Thanks for the reply. That is what I am trying to do. I guess I don't have
anonymous type support because it doesn't like the syntax for this:
var item = new { Type_ID = rdr[0], Type = rdr[1] };
says Type is expected. I'm using VS 2005, target is Pocket PC. Is there
another way to do it?

Thanks


Peter Duniho said:
I have a Pocket PC app that has a combobox populated with data from SQL
Server Mobile. This is how I'm doing it now...which works:
SqlCeCommand cmd = new SqlCeCommand("SELECT Type_ID,Type
FROM tblEquipmentType ORDER BY Type", _conn);
cmd.Connection.Open();
rdr = cmd.ExecuteReader();
while (rdr.Read())
{
EquipmentType.Items.Add((string)rdr[1]);
}
What I want to do is load Type_ID in the hidden field (it is the primary
key). How do I change this to accomplish it?

I'm not exactly sure I understand the question completely.

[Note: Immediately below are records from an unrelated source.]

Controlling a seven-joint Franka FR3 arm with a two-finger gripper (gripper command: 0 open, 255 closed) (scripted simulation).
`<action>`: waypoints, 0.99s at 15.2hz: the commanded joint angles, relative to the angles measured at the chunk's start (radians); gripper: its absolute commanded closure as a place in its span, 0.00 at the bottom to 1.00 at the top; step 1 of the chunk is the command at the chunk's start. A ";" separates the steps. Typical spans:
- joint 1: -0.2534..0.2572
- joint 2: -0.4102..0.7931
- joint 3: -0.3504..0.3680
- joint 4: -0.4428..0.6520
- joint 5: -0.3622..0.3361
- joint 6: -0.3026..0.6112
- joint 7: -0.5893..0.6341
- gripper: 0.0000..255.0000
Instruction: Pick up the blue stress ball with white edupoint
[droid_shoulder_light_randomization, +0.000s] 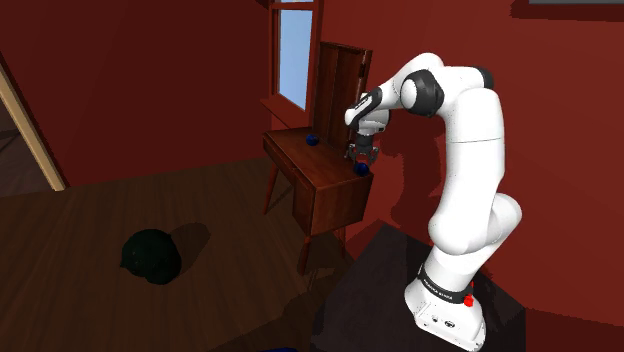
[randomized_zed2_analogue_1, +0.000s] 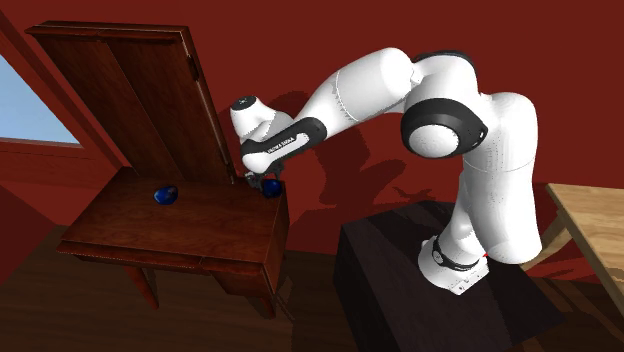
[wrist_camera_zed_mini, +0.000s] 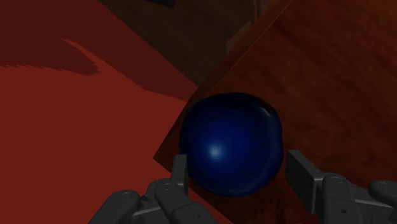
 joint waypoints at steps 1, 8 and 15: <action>0.000 0.001 0.000 -0.001 0.000 0.001 0.000 1.00; -0.001 0.003 0.000 0.001 0.001 0.000 -0.001 1.00; 0.006 -0.044 -0.008 0.019 -0.014 -0.062 0.005 1.00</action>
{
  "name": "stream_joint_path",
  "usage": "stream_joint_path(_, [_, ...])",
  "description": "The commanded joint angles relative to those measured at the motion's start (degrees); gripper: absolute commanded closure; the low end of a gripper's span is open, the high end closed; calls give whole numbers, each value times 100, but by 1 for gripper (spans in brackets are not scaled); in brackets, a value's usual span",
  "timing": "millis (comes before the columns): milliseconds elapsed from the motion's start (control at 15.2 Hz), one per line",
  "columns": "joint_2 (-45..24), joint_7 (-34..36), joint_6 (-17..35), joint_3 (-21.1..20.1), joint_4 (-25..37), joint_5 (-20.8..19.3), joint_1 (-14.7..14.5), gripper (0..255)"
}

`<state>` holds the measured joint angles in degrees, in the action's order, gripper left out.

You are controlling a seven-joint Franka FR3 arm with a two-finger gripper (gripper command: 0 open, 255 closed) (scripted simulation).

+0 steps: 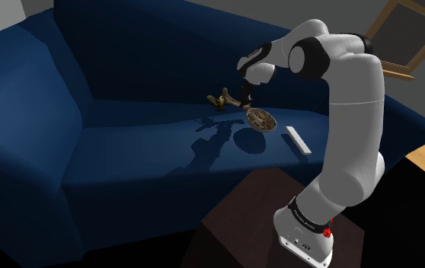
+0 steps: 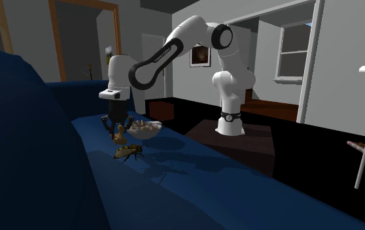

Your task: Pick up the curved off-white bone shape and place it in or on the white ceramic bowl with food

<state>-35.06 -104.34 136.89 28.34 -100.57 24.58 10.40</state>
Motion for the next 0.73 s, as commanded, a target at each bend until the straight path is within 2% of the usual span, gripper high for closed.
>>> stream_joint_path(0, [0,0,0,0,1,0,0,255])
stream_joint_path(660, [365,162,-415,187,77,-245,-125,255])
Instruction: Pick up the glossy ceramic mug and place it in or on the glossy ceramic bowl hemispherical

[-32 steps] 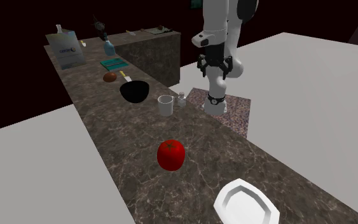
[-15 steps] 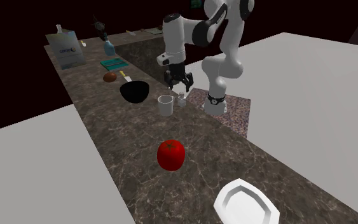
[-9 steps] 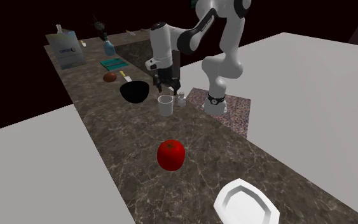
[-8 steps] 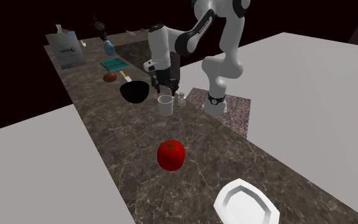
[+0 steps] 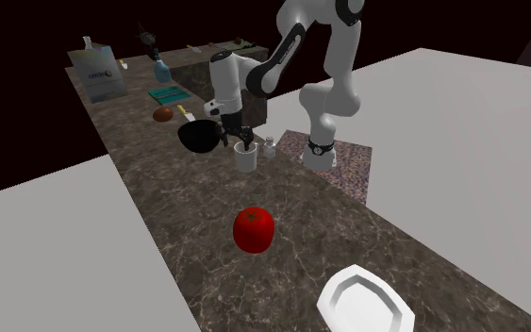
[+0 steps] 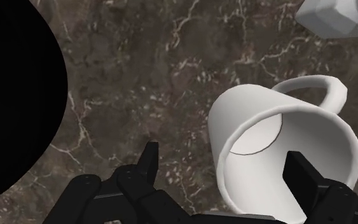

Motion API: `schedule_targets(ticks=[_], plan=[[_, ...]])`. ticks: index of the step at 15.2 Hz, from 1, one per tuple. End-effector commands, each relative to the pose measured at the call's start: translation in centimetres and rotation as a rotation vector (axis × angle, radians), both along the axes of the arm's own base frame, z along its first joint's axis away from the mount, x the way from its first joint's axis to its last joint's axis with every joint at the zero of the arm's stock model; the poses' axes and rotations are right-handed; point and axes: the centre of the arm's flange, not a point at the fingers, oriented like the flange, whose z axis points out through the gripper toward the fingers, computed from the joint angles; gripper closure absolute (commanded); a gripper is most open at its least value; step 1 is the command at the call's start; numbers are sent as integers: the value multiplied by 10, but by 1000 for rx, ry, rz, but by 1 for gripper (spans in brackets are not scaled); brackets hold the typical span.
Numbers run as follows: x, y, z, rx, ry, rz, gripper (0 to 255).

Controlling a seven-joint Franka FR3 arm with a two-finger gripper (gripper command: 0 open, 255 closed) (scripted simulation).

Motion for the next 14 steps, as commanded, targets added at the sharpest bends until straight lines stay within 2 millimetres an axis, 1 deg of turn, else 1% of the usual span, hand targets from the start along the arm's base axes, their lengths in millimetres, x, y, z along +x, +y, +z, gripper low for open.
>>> schedule_targets(ticks=[1,3,10,11,14], plan=[[-1,1,-11,0,-1,0,0],[-1,2,-19,0,-1,0,0],[-1,2,-19,0,-1,0,0],[-1,2,-19,0,-1,0,255],[-1,2,-19,0,-1,0,255]])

I don't know
what you mean by "hidden field". But, if what you want is to have your
ComboBox list display the Type field, but return the Type_ID field as the
value, you can add a wrapper for your result that includes both fields,
and then set the DisplayMember and ValueMember properties of the ComboBox
itself appropriately.

For example, assuming you're using C# 3.0 and so have anonymous type
support:

EquipmentType.DisplayMember = "Type";
EquipmentType.ValueMember = "Type_ID";

while (rdr.Read())
{
var item = new { Type_ID = rdr[0], Type = rdr[1] };

EquipmentType.Items.Add(item);
}

By the way, I think there's some LINQ syntax that allows you to create the
query in LINQ rather than doing the SQL stuff explicitly. Then you could
just pass the result to the AddRange() method instead of looping and
calling Add() over and over. You'd still need to set the DisplayMember
and ValueMember properties appropriately, based on whatever names the
records in the LINQ query have for those fields.

If that's not answering your question, maybe you can elaborate on what you
mean by "in the hidden field".

Pete
 
I tried that, but when I tried to go to the design view of the form it said I
could only have 1 class in the form.

Peter Duniho said:
Thanks for the reply. That is what I am trying to do. I guess I don't
have
anonymous type support because it doesn't like the syntax for this:
var item = new { Type_ID = rdr[0], Type = rdr[1] };
says Type is expected. I'm using VS 2005, target is Pocket PC. Is there
another way to do it?

Sure, just write a named class to do the same thing. The anonymous class
just allows you to not litter your code with little class declarations,
but there's no reason you can't write the class explicitly instead.